Covering an area of 100,000 square feet, it is located in Fung Kat Heung, Kam Tin, Yuen Long. With the aim of growing healthy crops, the public can enjoy high-quality and safe food at a low price, and hope that when purchasing locally grown fruits, the public can understand the importance of reducing carbon emissions on the environment, so as to achieve the goal of human beings and the greater world. Natural complementarity and harmonious coexistence. ​And in the future, we will grow more different healthy fruits and vegetables to provide customers with choices.


🌱 Supplier Productss:


🛍 Product Information:

Binomial Name:

Chinese Name:粟米

Other Names:Sweet Corn | Sweetcorn

Product Description:It is an important food crop with the highest total output in the world; corn can also be used as feed, and it is also used as a raw material for ethanol fuel in the biotechnology industry. Eating more corn can prevent degenerative macular degeneration in old age and help protect the eyes from UV and blue light damage. In addition, corn contains a lot of potassium, which helps stabilize blood pressure and body water balance. The vitamins, carotene, and plant cellulose contained in corn also help to expel carcinogens and other toxins, delay aging, lower serum cholesterol, and prevent skin lesions.

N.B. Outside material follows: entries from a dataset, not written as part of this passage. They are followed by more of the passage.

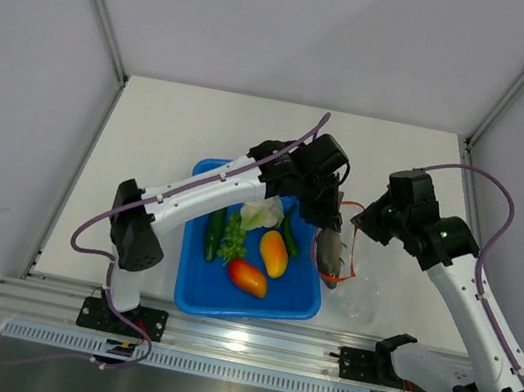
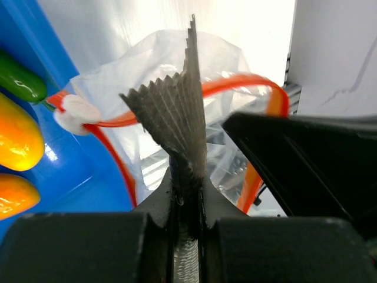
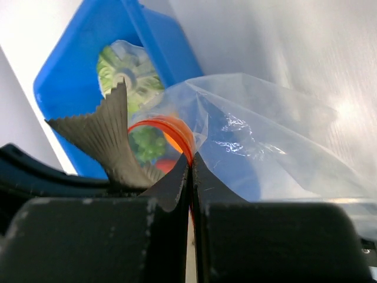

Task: Place the food in the zip-top bag and seal the zipper
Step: Place the fake fish in the zipper food storage bag.

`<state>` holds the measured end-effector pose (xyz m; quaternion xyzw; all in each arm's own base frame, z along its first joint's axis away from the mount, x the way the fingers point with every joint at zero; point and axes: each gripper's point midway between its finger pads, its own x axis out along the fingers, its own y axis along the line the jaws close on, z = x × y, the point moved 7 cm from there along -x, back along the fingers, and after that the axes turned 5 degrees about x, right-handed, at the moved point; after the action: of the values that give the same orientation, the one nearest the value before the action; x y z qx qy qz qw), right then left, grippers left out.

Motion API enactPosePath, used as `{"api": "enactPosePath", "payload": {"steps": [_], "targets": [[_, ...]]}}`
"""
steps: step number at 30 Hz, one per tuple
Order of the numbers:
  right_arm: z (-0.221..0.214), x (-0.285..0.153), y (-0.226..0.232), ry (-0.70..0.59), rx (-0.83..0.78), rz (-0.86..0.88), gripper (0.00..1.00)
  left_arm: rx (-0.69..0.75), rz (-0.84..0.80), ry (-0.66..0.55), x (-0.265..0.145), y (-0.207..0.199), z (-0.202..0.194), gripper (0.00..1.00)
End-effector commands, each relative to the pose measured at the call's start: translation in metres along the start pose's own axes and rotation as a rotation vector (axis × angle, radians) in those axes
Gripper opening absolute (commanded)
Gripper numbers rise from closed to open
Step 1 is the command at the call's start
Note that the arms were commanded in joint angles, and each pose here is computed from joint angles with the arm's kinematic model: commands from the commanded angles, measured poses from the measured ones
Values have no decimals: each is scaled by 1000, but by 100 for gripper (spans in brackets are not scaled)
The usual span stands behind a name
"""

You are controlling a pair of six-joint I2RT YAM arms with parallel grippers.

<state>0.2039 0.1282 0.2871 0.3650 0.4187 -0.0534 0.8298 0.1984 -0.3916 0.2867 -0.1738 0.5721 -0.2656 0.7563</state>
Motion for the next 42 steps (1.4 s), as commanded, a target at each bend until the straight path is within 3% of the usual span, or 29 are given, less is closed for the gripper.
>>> {"api": "enactPosePath", "payload": {"steps": [1, 14, 21, 29, 39, 42], "targets": [[7, -13, 14, -43, 38, 85, 0, -55, -19, -87, -12, -9, 14, 1], [11, -33, 20, -63, 101, 124, 0, -50, 63, -261, -18, -7, 38, 9], [18, -54, 28, -100, 111, 198, 0, 29, 150, -329, -18, 5, 44, 11], [12, -58, 30, -46, 104, 220, 0, 125, 227, -482, -40, 9, 60, 8], [5, -59, 40, 58, 183, 272, 0, 183, 163, -568, -44, -9, 59, 8], [8, -60, 40, 56, 214, 278, 0, 187, 146, -539, -41, -10, 54, 8]]}}
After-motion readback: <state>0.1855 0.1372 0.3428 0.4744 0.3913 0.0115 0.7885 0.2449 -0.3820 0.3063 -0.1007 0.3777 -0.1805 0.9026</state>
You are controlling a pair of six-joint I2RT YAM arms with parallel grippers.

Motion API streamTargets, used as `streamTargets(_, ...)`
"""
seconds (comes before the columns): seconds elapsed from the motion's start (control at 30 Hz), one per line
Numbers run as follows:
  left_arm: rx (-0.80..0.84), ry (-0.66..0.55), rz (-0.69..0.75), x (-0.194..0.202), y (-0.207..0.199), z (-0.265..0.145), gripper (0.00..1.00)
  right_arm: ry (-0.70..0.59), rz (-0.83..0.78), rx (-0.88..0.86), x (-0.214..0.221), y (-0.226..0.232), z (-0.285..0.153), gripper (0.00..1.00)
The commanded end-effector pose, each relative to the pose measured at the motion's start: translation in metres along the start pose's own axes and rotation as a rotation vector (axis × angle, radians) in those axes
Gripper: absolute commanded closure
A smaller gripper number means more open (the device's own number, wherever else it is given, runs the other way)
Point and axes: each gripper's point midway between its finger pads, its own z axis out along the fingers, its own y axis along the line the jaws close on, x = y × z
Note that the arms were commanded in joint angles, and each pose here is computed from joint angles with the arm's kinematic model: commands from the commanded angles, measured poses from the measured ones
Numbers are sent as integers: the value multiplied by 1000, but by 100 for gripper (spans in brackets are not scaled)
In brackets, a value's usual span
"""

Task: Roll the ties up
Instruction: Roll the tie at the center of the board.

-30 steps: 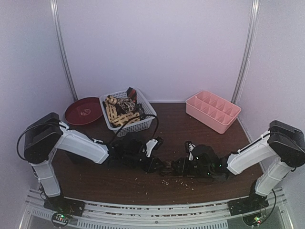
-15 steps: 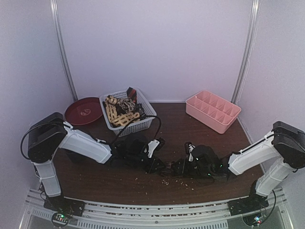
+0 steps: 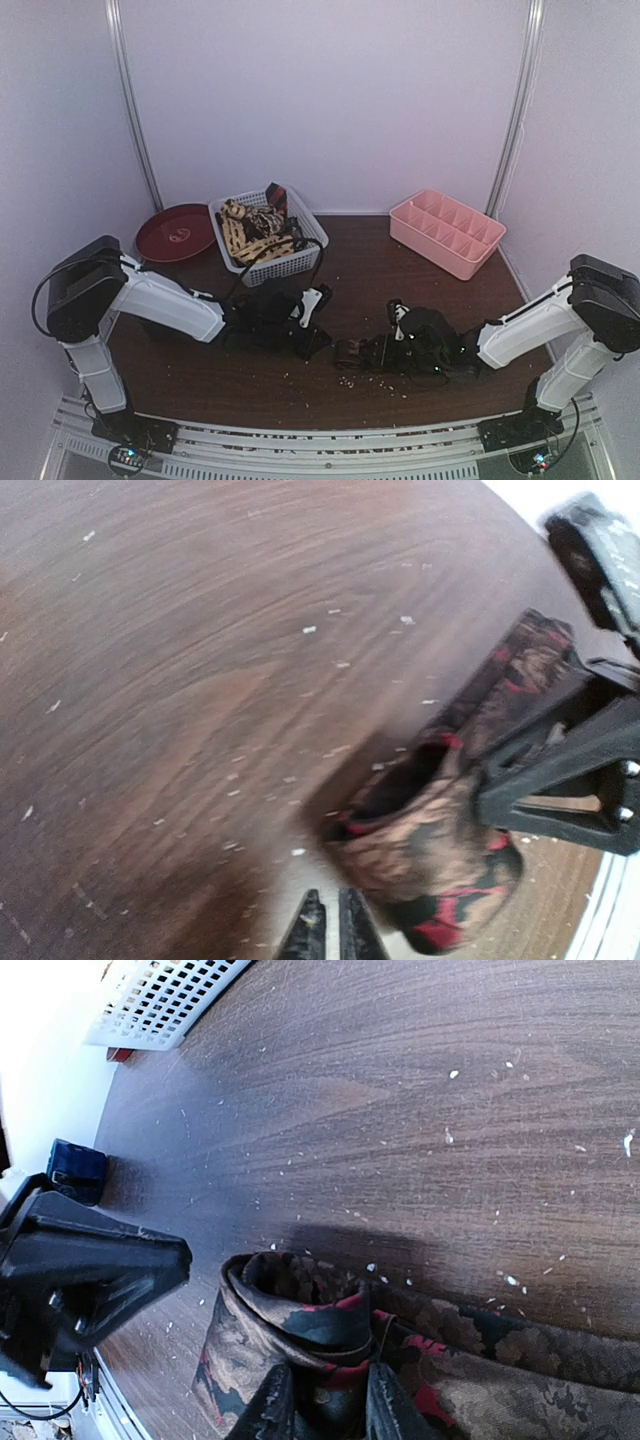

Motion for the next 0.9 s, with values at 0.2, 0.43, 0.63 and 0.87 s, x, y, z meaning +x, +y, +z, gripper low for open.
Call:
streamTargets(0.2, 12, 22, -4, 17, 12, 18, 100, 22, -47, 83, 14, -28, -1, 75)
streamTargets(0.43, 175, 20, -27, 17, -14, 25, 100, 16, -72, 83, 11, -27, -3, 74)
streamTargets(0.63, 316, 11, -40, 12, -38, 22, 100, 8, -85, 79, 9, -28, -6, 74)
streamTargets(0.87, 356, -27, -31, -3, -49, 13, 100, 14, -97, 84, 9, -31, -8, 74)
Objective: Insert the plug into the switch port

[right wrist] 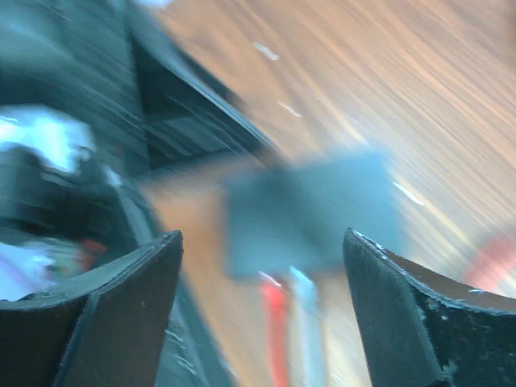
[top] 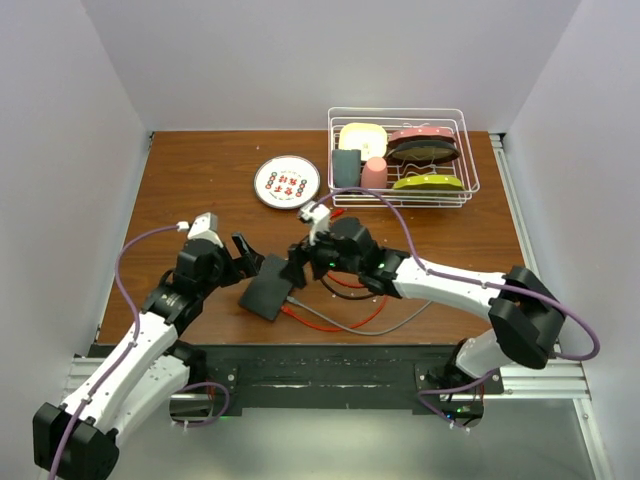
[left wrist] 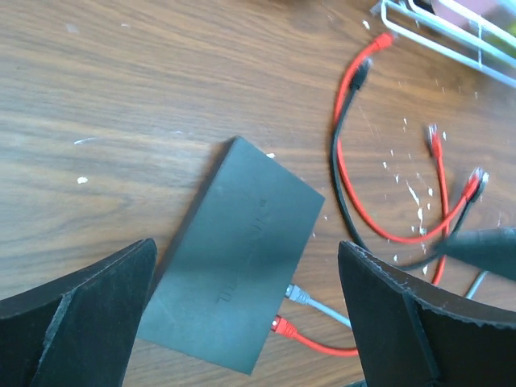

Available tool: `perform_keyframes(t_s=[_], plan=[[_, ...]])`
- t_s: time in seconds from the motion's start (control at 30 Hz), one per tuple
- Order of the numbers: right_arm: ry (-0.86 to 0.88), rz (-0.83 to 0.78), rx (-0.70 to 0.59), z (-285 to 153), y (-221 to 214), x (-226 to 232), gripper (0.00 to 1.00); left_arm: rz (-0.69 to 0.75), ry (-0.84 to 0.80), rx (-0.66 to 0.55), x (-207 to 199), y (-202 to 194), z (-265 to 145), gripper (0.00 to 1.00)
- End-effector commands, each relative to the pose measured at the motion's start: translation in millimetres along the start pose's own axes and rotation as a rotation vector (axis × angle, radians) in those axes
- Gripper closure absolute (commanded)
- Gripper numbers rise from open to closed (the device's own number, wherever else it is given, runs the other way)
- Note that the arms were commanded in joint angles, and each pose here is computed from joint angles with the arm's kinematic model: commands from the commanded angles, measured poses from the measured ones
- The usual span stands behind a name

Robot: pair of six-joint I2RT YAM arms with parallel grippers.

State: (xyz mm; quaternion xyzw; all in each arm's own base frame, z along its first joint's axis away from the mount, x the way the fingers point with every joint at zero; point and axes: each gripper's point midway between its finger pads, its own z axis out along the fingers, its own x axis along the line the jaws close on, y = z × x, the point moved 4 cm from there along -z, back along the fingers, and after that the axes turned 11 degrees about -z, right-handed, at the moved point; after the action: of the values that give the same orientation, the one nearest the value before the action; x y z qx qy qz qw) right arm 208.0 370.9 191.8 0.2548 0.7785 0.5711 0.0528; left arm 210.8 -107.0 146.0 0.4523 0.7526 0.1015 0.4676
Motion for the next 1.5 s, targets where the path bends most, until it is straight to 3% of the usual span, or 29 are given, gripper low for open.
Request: perform_keyframes(t_s=[0.0,0.13,0.27,0.3,0.37,0.47,0.53,0.8,1.03,1.07,1.1,1.13,1.47], plan=[[-0.178,-0.073,0.199,-31,-60,-60,0.11,-0.048,-0.022,-0.114,-20,32,-9,0.00],[-0.219,-0.058,0.193,-38,-62,-63,0.07,-0.046,0.000,-0.087,-22,32,-5,0.00],[-0.459,-0.013,0.231,-37,-65,-94,0.10,-0.031,-0.040,-0.090,-26,32,-8,0.00],[-0.504,-0.002,0.201,-32,-52,-99,0.13,-0.029,-0.048,-0.087,-27,32,-10,0.00],[-0.591,0.021,0.282,-26,-68,-113,0.14,-0.025,-0.064,-0.073,-28,29,-13,0.00],[-0.648,0.045,0.292,-11,-57,-125,0.21,-0.026,-0.075,-0.056,-27,25,-16,0.00],[-0.688,0.067,0.303,4,-55,-137,0.31,-0.026,-0.080,-0.055,-26,23,-17,0.01],[-0.785,0.177,0.332,33,-57,-174,0.35,-0.023,-0.106,-0.042,-27,20,-22,0.02],[-0.783,0.193,0.379,58,-73,-188,0.61,-0.014,-0.116,-0.049,-26,19,-27,0.02],[-0.779,0.199,0.390,59,-77,-189,0.69,-0.008,-0.115,-0.048,-26,19,-27,0.02],[-0.778,0.204,0.395,58,-78,-188,0.92,-0.008,-0.115,-0.051,-26,19,-28,0.02],[-0.772,0.209,0.387,57,-77,-186,0.97,-0.005,-0.109,-0.052,-25,20,-30,0.02],[-0.664,0.162,0.335,12,-49,-157,1.00,0.000,-0.116,-0.047,-24,18,-35,0.02]])
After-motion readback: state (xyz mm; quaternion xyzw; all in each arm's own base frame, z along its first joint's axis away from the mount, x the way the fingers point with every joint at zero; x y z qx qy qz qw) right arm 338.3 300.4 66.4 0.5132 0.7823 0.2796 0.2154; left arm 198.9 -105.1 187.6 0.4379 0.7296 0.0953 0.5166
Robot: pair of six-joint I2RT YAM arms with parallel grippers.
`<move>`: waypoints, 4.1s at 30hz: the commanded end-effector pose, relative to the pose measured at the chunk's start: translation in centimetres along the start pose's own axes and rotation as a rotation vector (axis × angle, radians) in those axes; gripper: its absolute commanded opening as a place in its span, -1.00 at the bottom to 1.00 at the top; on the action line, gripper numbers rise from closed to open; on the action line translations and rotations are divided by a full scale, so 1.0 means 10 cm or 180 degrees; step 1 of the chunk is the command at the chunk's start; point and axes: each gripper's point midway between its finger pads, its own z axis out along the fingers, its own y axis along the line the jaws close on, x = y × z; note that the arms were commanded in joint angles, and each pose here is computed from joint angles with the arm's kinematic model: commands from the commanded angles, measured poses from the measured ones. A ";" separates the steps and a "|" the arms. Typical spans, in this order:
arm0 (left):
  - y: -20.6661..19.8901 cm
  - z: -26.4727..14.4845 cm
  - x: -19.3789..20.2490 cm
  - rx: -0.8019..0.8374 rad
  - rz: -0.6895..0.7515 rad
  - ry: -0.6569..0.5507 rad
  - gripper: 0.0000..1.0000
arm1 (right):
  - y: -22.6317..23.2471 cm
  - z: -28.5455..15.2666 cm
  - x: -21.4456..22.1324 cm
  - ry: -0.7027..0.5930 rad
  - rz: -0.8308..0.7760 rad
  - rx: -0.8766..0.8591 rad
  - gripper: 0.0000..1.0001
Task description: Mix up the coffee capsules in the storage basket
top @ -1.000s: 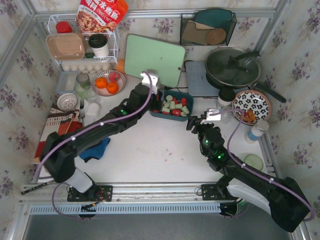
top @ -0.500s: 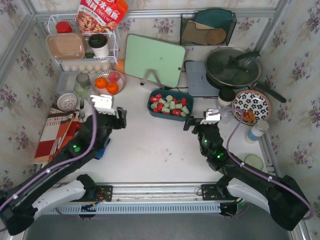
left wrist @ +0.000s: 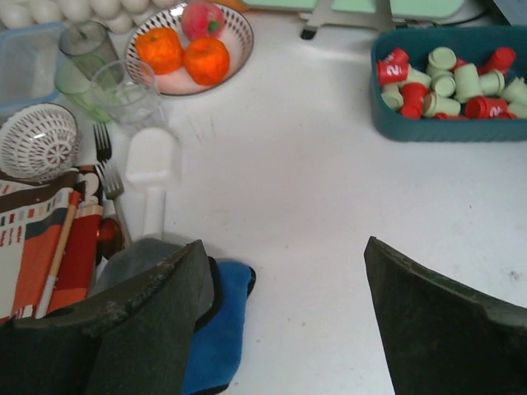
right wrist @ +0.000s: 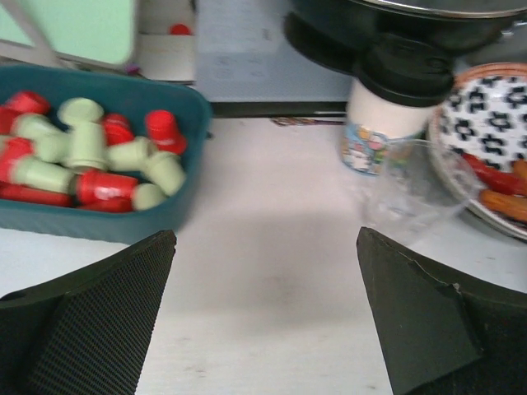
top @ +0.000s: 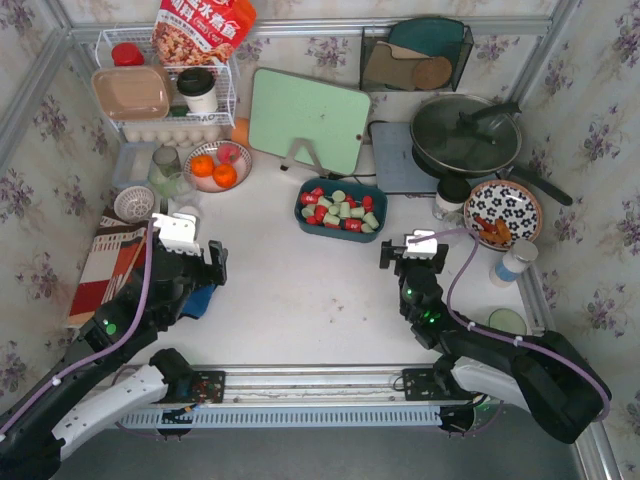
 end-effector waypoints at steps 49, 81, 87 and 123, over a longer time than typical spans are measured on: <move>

Maize and cornmeal (ground dried maize) constitute a staple food in many regions of the world. Maize is used to produce cornstarch, a common ingredient in home cooking and many industrialized food products. Maize starch can be hydrolyzed and enzymatically treated to produce syrups, particularly high fructose corn syrup, a sweetener; and also fermented and distilled to produce grain alcohol. Grain alcohol from maize is traditionally the source of Bourbon whiskey. Corn flour is used to make cornbread and other baked products.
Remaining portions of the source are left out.